認定理学療法士(循環)、心臓リハビリテーション指導士、糖尿病療養指導士の資格を生かして学生、若手PT、一般の方に向けて専門的で分かりやすい情報を発信します。

今では「早期離床」は当たり前となり、リハビリ分野だけでなく医療職種全体のキーワードとなっています。

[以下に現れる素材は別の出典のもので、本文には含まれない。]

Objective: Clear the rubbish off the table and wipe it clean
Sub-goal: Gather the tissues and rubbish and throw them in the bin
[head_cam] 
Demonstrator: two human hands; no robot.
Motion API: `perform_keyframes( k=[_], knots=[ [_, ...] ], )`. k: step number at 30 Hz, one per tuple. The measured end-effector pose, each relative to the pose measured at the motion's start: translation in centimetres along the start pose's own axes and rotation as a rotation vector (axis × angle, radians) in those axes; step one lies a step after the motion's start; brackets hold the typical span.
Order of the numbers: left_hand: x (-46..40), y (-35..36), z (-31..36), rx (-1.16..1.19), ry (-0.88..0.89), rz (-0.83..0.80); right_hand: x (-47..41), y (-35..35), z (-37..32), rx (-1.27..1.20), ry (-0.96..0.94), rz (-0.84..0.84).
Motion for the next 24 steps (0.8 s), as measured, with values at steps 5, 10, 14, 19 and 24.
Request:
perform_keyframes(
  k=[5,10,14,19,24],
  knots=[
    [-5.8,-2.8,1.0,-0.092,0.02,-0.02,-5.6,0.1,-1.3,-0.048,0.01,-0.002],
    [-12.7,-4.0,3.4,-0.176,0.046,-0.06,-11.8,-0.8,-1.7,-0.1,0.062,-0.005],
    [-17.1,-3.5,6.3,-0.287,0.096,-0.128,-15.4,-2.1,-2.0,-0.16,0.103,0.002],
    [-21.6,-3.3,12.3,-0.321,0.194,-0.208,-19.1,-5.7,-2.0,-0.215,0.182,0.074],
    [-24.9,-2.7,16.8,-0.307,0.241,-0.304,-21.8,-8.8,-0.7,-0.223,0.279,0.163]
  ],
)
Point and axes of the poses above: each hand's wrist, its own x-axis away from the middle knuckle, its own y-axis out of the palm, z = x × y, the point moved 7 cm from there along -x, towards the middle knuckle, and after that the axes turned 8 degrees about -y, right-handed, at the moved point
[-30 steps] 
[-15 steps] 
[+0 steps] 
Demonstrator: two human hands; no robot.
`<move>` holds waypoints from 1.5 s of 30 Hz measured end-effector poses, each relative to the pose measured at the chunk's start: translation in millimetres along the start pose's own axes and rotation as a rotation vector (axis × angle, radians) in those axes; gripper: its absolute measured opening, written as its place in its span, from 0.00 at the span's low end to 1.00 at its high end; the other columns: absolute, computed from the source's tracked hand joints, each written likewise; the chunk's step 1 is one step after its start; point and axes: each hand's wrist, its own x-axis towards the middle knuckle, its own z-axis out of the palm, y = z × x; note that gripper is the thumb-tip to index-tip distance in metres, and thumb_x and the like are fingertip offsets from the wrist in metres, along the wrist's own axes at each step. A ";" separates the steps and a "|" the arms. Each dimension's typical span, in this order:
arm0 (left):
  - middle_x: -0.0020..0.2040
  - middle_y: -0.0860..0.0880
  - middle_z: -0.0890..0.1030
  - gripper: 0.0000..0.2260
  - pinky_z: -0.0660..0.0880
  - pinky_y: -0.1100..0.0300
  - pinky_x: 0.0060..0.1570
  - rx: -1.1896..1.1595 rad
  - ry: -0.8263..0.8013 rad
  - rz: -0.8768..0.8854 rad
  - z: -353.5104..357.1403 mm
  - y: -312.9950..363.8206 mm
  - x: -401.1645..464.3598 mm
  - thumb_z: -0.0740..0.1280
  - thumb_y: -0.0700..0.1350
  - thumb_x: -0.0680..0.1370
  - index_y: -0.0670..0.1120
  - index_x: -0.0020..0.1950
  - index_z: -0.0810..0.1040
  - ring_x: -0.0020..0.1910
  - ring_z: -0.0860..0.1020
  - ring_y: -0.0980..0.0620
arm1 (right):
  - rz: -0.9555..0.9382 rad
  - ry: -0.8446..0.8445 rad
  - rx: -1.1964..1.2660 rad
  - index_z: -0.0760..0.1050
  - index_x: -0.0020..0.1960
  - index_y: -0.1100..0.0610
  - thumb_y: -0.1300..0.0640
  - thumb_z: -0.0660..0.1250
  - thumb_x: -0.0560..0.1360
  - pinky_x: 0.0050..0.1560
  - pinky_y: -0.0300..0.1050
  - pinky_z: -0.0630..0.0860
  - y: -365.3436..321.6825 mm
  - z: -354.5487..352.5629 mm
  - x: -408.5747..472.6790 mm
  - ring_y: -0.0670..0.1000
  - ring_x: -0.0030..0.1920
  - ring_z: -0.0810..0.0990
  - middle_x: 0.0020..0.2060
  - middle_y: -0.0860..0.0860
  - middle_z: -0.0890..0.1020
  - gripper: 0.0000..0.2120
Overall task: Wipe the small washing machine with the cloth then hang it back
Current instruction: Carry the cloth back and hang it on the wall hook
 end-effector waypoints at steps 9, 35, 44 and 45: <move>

そこで、今回は早期離床の目的を簡単に理解してみましょう!!

早期離床って言葉は聞いたことあるけど、いまいち良く分かっていない・・・。

この記事を読んでざっくりと理解しましょう!!

  • 早期離床って知ってる?
  • 早期離床とは?
  • なぜ早期離床が必要?
  • キーワードは廃用症候群!
  • 寝たきりと宇宙環境の共通点
  • 安静臥床の弊害

早期離床って知ってる?

みなさん、早期離床という言葉は聞いたことがありますか?

最近の若手PTや実習生であれば、この「早期離床」というキーワードは当たり前になっていますよね。

しかし、一昔前は早期離床という概念はあまり浸透していませんでした。

早期離床とは?

どんなに元気な人でも病気を患って臥床すると体が弱くなってしまいます。

例えば、原病に対して手術をしても、臥床した状態が続くと様々な合併症が出現してしまいます。

このような状態にならないために、全身状態を考慮しながら早期から座位や立位、歩行を行うこと、またはその一連のコンセプトを早期離床と言います。

なぜ早期離床が必要? キーワードは廃用症候群!

ヒトは動物ですので、元々歩く、動くことを基本に身体の仕組みは整えられています。

そのため、何らかの理由で長期臥床になると、様々な生理学的な機序が働き、身体に変調をきたします。

その症状を「廃用症候群」と言います。

寝たきりと宇宙環境の共通点

実は、宇宙飛行士とベッドで寝ている患者さんは同じ環境に置かれています。

それは「重力に逆らって動く機会がない(少ない)」ということです。

寝たきりの弊害は、意外と宇宙飛行士の研究から見ていくと分かりやすいです。

※実際、自分も4年生の実習中は学校の教科書ではなく、宇宙飛行士に関わる廃用症候群の論文を多く読んでいました。

みなさん、宇宙飛行士が宇宙から地球に帰ってきた時のことを思い出してみてください。

頭が良くて健康で、体力のある宇宙飛行士が、地球に帰ってきた途端に、座って記者会見を行なっている様子を見たことがありませんか?

 

宇宙空間で、重力に逆らって身体を動かさなかった弊害が、立っていられないほど筋力を弱らせてしまうのです。

まさに「廃用症候群」です。

安静臥床の弊害

「廃用症候群とは?」

と学生さんに聞くと、

「筋肉が萎縮します。関節拘縮が起きます。あと・・・。」

ここまではスムーズに出てきます。

でも、それだけではないのです。

呼吸器、循環器、骨格筋、骨、消化器、精神への様々な悪影響が分かっています。

※後日、それぞれ臓器への悪影響もまとめて記事にしたいと思っていますので、是非楽しみにしていてください。

若手PTの先生や実習生の皆さんは担当患者に対して、どれだけ早期離床、廃用症候群に注意して介入していますか?

このページを読んだきっかけに早期離床、廃用症候群について興味を持ち、行動に繋げていただけると嬉しいです。